How does $cos(x) = \frac{\vec{v} \cdot \vec{w}}{|\vec{v}| \cdot |\vec{w}|}$ make sense?

In Multivariable Calculus, the professor said that in order to compute the angle $x$ between two vectors $v$ and $w$, we use the formula: $\cos(x) = \frac{\vec{v} \cdot \vec{w}}{|\vec{v}| \cdot |\vec{w}|}$

He also mentioned "Projection" but I didn't understand much of it. The only thing I got was that we can create a right triangle by drawing a perpendicular line from one vector to the head of the other and compute the angle like that using $\cos$, but I don't understand why we're multiplying vectors, or dividing by their magnitudes…how do those operations make sense?

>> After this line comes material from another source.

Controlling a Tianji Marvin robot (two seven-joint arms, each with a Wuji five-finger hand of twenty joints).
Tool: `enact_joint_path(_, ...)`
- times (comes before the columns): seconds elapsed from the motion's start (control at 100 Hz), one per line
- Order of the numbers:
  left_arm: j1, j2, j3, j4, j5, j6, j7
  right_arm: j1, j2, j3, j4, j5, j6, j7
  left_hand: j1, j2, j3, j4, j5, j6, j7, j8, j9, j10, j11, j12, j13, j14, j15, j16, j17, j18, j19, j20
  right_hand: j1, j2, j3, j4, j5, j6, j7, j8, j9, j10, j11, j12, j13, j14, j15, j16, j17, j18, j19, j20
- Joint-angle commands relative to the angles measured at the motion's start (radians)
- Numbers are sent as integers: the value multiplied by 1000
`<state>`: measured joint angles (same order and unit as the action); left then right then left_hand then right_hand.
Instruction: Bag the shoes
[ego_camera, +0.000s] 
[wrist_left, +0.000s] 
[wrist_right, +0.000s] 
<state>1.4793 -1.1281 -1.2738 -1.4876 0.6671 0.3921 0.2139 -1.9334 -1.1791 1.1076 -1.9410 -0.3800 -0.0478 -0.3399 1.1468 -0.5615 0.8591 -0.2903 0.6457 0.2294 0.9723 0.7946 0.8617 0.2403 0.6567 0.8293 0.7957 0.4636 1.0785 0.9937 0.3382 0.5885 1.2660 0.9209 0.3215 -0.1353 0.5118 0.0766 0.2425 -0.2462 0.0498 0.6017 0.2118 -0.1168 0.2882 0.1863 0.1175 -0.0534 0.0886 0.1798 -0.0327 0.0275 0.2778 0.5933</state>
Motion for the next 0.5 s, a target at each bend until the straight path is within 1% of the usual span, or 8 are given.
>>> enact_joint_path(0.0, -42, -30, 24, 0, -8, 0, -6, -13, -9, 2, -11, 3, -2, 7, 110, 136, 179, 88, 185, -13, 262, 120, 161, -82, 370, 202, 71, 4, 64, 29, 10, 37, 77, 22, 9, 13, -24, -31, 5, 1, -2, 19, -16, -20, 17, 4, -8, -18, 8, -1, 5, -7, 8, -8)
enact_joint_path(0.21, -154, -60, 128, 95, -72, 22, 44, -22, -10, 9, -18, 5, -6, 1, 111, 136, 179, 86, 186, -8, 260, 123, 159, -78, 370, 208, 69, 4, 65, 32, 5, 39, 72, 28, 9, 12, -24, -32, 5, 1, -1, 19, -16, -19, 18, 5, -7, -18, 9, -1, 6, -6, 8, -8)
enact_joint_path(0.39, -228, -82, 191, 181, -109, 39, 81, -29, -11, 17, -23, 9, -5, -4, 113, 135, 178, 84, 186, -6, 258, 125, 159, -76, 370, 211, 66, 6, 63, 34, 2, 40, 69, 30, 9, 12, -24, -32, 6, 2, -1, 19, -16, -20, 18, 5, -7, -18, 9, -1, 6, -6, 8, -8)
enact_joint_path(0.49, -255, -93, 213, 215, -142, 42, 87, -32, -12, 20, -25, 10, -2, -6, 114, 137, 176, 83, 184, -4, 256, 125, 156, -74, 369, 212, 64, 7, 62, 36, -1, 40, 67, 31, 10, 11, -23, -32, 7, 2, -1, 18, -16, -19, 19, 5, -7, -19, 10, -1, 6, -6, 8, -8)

Also, in the specific example, the result of $\cos(x) = \frac{\vec{v} \cdot \vec{w}}{|\vec{v}| \cdot |\vec{w}|}$ ended up being $1/2 = \pi/2$. Where does $\pi/2$ come from here? I can't understand how we go from $1/2$ to $\pi/2$.

Solution 1:

$\textbf{A really nice construction of this proof}$: Let $\textbf{A,B}$ be two vectors and $B$ $\neq O$. We seek a vector $P$ such that, $$(\textbf{A} -P) \cdot \textbf{B} = 0$$ and $P=c\textbf{B}$ for some number $c$. Suppose we can find such a number $c$, namely one satisfying, $$(A-cB) \cdot B = 0$$ We then get $$\textbf{A} \cdot \textbf{B} = c\textbf{B} \cdot \textbf{B}$$ and therefore $c=\frac{ \textbf{A} \cdot \textbf{B}}{\textbf{B} \cdot \textbf{B}}$. From this construction and use of what we know about planee geometry, $$\cos(\theta) = \frac{c||\textbf{B}||}{||\textbf{A}||}$$ and substituting in our value for $c$ we get, $$A \cdot B = ||\textbf{A}|| ||\textbf{B}|| \cos(\theta)$$ \

$\textbf{Picture for our Construction}$

Solution 2:

If $v=\|v\|\cdot(\cos\theta_1,\sin\theta_1)$ and $w=\|w\|\cdot(\cos\theta_2,\sin\theta_2)$, then $$ \begin{eqnarray} \frac{v\cdot w}{\|v\| \|w\|}&=&(\cos\theta_1,\sin\theta_1)\cdot (\cos\theta_2,\sin\theta_2)\\ &=& \cos\theta_1 \cos\theta_2 +\sin\theta_1 \sin\theta_2 \\&=&\cos\left(\theta_2 - \theta_1\right); \end{eqnarray} $$ and $\theta_2-\theta_1$ is the angle between $v$ and $w$.

Solution 3:

Suppose you have two unit vectors $\hat a$ and $\hat b$ and that the angle between them is $\pi/2$.

Then imagine the unit circle, with $\theta = 0$ corresponding to the $\hat a$ direction and $\theta = \pi/2$ corresponding to the $\hat b$ direction.

Now, suppose there is a unit vector $\hat c$ in the plane spanned by $\hat a, \hat b$. It lies on the unit circle, so you can write $\hat c = \hat a \cos \theta + \hat b \sin \theta$.

Now then, how can you solve for $\cos \theta$? By taking a dot product: see, since $\hat a \perp \hat b$, you know that $\hat a \cdot \hat b = 0$. So you solve for the cosine as follows:

$$\hat c \cdot \hat a = (\hat a \cdot \hat a) \cos \theta + (\hat a \cdot\hat b) \sin \theta = \cos \theta$$

All this business about dividing magnitudes is just to convert arbitrary vectors to unit vectors.

The part $\hat a \cos \theta$, which is equal to $(\hat c \cdot \hat a) \hat a$ is called the projection of $\hat c$ onto $\hat a$. You could think of it like the "shadow" $\hat c$ makes onto $\hat a$. The projection is also defined for non-unit vectors, though usually it's more useful to project onto some unit direction, so you don't get two different vector magnitudes confused.